От господина ван Шонховена не было известий. Даже при условии путешествия на мулах с длительными остановками в европейских гостиницах, даже при условии повышенного интереса к достопримечательностям, встречающимся на пути, экипаж уже должен был оказаться где–то здесь, возле дома, и утомленный странник должен был бы распахнуть свои озябшие объятия. «…Иванов из Неаполя… – сказала Адель, – чушь какая–то… Чего ему там понадобилось, а?… А вам не кажется, что доктор наш похож на лекаря Иванова?» Мятлев не нашел сходства, но вопрос его насторожил. «А как же могилка? – спросил он. – Ведь лекарь Иванов еще тогда утопился?…» – «Эээ, – усмехнулась Адель, – долго ли земли насыпать?» – и посмотрела на Мятлева выжидательно. Тут он вспомнил, как однажды оказался невольным свидетелем тоскливого диалога, который вели в столовой комендантского дома Адель и доктор. Их голоса отчетливо доносились из раскрытого окна в мятлевскую светелку.
– Вы что, – спросила Адель вызывающе, – завидуете им?
– Нет, я ими просто восхищаюсь! – прохрипел доктор. – Я думаю, как им все доступно! Когда у человека голубая кровь, ему в жизни страшиться нечего: она сама за него старается, сама, сама…
– Вы бы лучше о себе старались, – откровенно посетовала она, – на себя бы посмотрели…
– А что мне смотреть? – засмеялся он. – Со мной все кончено. Моих невысоких качеств вполне хватило на полжизни.

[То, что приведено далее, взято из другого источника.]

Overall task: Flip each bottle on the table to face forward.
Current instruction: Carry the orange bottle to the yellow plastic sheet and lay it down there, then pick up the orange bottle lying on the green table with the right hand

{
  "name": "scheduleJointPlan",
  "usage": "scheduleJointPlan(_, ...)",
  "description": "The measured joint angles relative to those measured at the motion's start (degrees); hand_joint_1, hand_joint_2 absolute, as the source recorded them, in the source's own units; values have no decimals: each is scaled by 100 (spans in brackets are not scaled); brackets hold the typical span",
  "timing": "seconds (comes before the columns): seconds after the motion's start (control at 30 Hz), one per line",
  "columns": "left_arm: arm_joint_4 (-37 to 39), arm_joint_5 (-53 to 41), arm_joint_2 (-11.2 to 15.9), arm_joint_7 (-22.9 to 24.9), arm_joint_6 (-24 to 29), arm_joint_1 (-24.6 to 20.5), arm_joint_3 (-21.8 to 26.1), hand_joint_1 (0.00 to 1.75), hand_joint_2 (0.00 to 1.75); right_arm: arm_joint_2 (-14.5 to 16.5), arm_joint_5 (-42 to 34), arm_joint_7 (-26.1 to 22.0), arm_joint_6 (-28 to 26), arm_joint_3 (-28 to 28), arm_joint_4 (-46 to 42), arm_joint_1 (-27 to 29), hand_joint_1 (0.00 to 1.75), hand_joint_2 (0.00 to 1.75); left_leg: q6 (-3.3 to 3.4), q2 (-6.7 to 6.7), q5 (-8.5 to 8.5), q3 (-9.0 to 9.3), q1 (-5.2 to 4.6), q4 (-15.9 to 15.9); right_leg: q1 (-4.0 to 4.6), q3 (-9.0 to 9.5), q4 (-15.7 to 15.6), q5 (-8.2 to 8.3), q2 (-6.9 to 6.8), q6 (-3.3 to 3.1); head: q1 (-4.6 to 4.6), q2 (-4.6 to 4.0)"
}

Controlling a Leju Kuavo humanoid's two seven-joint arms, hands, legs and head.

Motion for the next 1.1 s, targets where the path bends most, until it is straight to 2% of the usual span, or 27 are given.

Пока жил, еще казалось: все устрою, пришью десять ног, отрежу восемь рук, вспорю сто животов, всем дам слабительное – это ли не предназначение? А теперь меня просто тошнит от этого, и все. И весь я грязный, липкий, а может быть, даже и подлый.
– Ну, начали, – возмутилась она, – наговорили!
– Правда, – сказал он. – Вон к Мятлеву ничто не липнет. Сколько в жизни зла принес, скольких погубил, а ничего – строен и молодцеват; хромой, а пляшет; какие женщины ему ноги мыли! Ну разве не счастливчик? Конечно, мне бы вырасти в его доме, с его достатками, – и я бы покуролесил, и мной бы восхищались. Теперь мы оба у разбитого корыта, это правда, но ему есть что вспоминать, счастливо жмурясь, а мне есть что оплакивать. Большая разница… у него самого… обманывать себя… чужие… совершенства… пристанища…
Мятлев скрипнул стулом, и они смолкли.
– «Голубая кровь, голубая кровь»… – сказала Адель сварливо, – вот у княгинюшки и впрямь голубая была: ее под замком не удержишь…
– Это какая же княгинюшка, – ехидно спросил доктор, – та или эта?
– Обойдемся без ваших намеков, – сказала Адель. – С вами разговаривают, так вы цените…
Мятлев подумал, что теперь–то, с искалеченными ногами, и подавно никуда не улетишь, что время легкомысленных мечтаний кончилось. Осталось доживать и лишь украдкой грезить о теплых бирюзовых нешумных волнах Неаполитанского залива…
Он вспомнил этот диалог теперь, когда заговорили о лекаре Иванове.
– Похож, похож, – поддразнила Адель, – вылитый лекарь Иванов. Он мне по ночам снится. Я, дурочка, женить его на себе хотела, думала – выйду замуж, излечу его от пьянства… А он сам излечился.
– Да не болтайте чепухи! – крикнул Мятлев. – Невозможно слушать! – и посмотрел в глаза Адели, и тут же ощутил, как что–то голубое бесшумно растеклось по жилам… И он подумал, что теперь его очередь торопиться к Лавинии в качестве брата милосердия…
89
Вставная глава
Александра Федоровна выслушала его молча.
– Нынче жар слишком высок и с бредом, – сказал Мандт, – вчера бреда не было, я надеялся, что горячее питье…
– Может быть, мне поговорить с ним? – спросила императрица, и доктор понял, что она имеет в виду святое причастие.